What lines in the material hold the string "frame"? Copy out each of them.
▼▼▼
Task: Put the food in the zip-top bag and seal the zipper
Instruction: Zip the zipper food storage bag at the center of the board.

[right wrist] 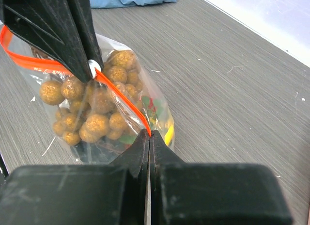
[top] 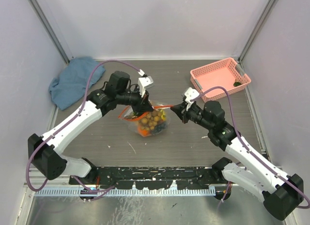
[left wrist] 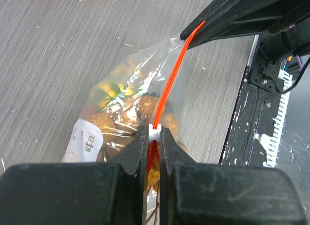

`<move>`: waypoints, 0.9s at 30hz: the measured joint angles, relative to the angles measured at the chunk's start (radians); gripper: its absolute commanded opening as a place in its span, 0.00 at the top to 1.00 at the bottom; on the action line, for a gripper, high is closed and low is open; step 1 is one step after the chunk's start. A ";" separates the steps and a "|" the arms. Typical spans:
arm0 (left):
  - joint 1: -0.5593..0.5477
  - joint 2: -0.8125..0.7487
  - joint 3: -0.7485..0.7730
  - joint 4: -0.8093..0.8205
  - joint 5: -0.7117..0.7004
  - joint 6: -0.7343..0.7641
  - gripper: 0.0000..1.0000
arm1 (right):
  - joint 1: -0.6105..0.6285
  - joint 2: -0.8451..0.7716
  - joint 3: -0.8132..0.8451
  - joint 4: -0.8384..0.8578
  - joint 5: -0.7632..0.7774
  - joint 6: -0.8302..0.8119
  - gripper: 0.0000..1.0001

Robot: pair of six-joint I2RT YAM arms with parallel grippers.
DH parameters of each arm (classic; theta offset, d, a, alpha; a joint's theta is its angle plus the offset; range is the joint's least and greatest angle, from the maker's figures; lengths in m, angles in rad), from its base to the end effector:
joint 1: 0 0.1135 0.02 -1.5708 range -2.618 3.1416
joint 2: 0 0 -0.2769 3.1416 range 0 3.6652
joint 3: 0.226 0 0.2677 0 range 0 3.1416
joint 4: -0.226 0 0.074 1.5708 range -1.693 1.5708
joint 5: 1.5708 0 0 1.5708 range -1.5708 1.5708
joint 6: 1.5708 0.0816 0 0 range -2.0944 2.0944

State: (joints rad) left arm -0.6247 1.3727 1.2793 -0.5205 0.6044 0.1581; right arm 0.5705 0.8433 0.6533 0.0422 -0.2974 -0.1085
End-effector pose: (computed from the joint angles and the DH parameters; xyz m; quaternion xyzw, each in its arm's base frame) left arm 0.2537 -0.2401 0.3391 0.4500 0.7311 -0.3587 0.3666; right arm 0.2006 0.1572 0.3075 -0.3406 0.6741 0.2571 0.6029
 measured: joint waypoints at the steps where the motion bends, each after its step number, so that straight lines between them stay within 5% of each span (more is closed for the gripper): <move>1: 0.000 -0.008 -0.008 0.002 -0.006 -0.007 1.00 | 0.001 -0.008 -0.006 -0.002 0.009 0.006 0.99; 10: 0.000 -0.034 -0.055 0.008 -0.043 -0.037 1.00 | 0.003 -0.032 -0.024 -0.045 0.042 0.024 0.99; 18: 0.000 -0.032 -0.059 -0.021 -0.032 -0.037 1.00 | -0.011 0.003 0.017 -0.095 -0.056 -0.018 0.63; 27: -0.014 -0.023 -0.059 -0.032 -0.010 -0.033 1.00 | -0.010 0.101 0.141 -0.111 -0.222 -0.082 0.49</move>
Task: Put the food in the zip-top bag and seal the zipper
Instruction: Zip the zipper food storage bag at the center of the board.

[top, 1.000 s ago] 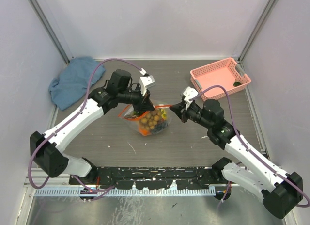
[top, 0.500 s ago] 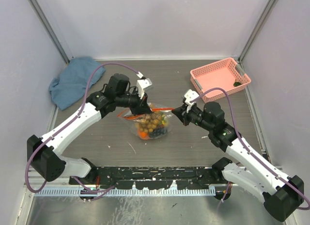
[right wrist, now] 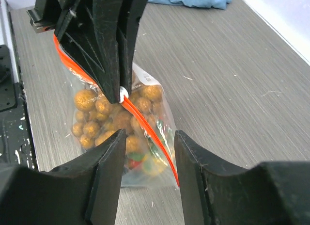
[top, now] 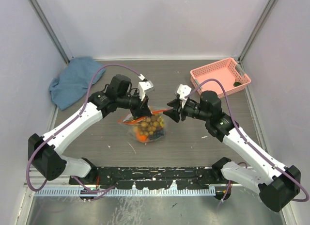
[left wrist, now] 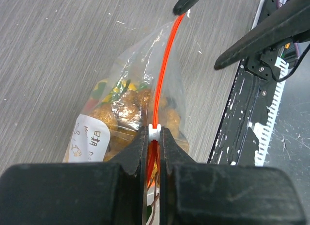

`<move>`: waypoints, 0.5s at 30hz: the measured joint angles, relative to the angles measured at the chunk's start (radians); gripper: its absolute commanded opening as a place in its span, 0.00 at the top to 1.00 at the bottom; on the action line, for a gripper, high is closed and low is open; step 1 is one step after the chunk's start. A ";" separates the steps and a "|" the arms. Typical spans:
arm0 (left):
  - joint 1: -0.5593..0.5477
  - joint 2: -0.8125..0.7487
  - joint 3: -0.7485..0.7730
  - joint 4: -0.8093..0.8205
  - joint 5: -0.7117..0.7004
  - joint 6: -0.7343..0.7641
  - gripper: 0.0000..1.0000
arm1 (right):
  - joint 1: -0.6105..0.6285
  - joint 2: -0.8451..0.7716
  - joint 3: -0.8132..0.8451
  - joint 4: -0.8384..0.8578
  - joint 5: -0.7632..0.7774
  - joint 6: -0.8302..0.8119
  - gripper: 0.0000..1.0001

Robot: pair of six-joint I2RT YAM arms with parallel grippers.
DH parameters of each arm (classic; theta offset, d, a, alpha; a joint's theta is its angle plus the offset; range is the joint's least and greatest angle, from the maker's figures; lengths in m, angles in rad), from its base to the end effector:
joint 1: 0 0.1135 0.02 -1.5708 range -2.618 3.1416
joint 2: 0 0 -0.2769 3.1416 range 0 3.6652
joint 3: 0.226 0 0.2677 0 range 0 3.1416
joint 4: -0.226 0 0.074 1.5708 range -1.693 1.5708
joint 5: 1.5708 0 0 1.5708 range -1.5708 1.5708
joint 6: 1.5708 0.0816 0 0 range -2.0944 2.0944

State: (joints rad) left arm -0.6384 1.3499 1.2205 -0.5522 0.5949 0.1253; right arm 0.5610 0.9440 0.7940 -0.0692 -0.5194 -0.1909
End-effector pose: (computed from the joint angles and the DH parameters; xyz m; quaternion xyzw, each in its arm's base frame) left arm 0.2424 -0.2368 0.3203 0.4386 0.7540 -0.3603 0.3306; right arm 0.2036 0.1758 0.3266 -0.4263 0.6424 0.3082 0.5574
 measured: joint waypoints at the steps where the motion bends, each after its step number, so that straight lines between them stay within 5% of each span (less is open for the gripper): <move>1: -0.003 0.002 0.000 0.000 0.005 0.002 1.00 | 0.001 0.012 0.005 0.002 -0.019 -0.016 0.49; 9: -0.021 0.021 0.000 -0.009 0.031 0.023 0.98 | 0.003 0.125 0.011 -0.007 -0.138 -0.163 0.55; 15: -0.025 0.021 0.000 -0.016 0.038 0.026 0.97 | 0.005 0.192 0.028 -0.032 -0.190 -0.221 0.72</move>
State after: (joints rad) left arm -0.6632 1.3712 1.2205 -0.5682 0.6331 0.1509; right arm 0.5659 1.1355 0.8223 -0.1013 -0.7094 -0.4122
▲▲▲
§ Response
End-effector pose: (computed from the joint angles and the DH parameters; xyz m; quaternion xyzw, each in its arm's base frame) left arm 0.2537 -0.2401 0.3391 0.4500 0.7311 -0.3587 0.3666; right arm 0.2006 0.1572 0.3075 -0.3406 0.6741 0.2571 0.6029
End-effector pose: (computed from the joint angles and the DH parameters; xyz m; quaternion xyzw, each in its arm's base frame) left arm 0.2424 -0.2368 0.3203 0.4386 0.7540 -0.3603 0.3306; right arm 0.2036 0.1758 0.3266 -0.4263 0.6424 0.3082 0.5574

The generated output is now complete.